100901bomb6Harburg - Ein Bombenblindgänger legt Harburg lahm. Mittwochmorgen entdeckten Kampfmittelräumer auf dem ehemaligen Behördenparkplatz an der Knoopstraße einen 1000 Pfund schweren Bombenblindgänger aus dem Zweiten Weltkrieg. Dort soll

das neue Bürgerzentrum entstehen. Sofort wurde die gesamte Gegend abgeriegelt. Fluchtartig verließen Anlieger die Gegend. Autobesitzer brachten ihre geparkten Fahrzeuge in Sicherheit. Sprengmeister Burkhardt Mantsch stellte fest, dass der Blindgänger mit einem Aufschlagzünder bestückt ist. Damit ist die Bombe nicht so brisant wie die mit Säurezündern bestückten Fliegerbomben. Trotzdem müssen die Gebäude in einem Umkreis von mehreren hundert Metern evakuiert werden. Das Leben in Harburg stand still. Das Rathaus, das Helms-Museum, das Finanzamt, die Gesamtschule GSH und zahlreiche Wohngebäude waren betroffen. Der Ring: Menschenleer. Eine Hundertschaft der Bereitschaftspolizei war im Einsatz.

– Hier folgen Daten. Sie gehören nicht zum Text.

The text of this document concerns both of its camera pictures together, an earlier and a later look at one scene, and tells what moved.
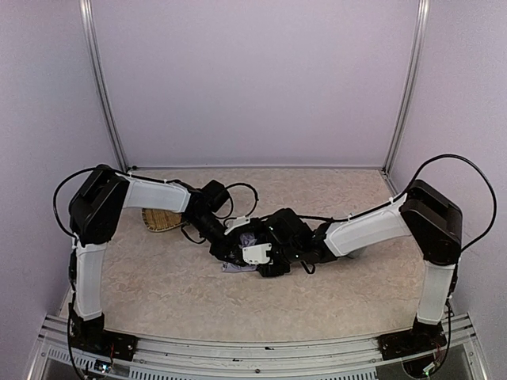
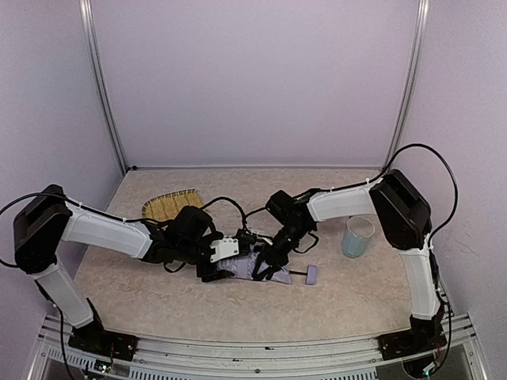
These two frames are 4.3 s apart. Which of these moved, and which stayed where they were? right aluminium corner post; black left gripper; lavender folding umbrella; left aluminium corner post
Moved: lavender folding umbrella; black left gripper
Stayed: left aluminium corner post; right aluminium corner post

Museumsdirektor  Rainer-Maria Weiss gab seinen Mitarbeitern frei. "Es macht keinen Sinn. Wir müssen hier sowieso für die Entschärfung raus." Wolfgang Aschendorf gab den Mitarbeitern seiner Versicherungsagentur frei. "Wir konnten ja nicht mehr arbeiten, mussten raus."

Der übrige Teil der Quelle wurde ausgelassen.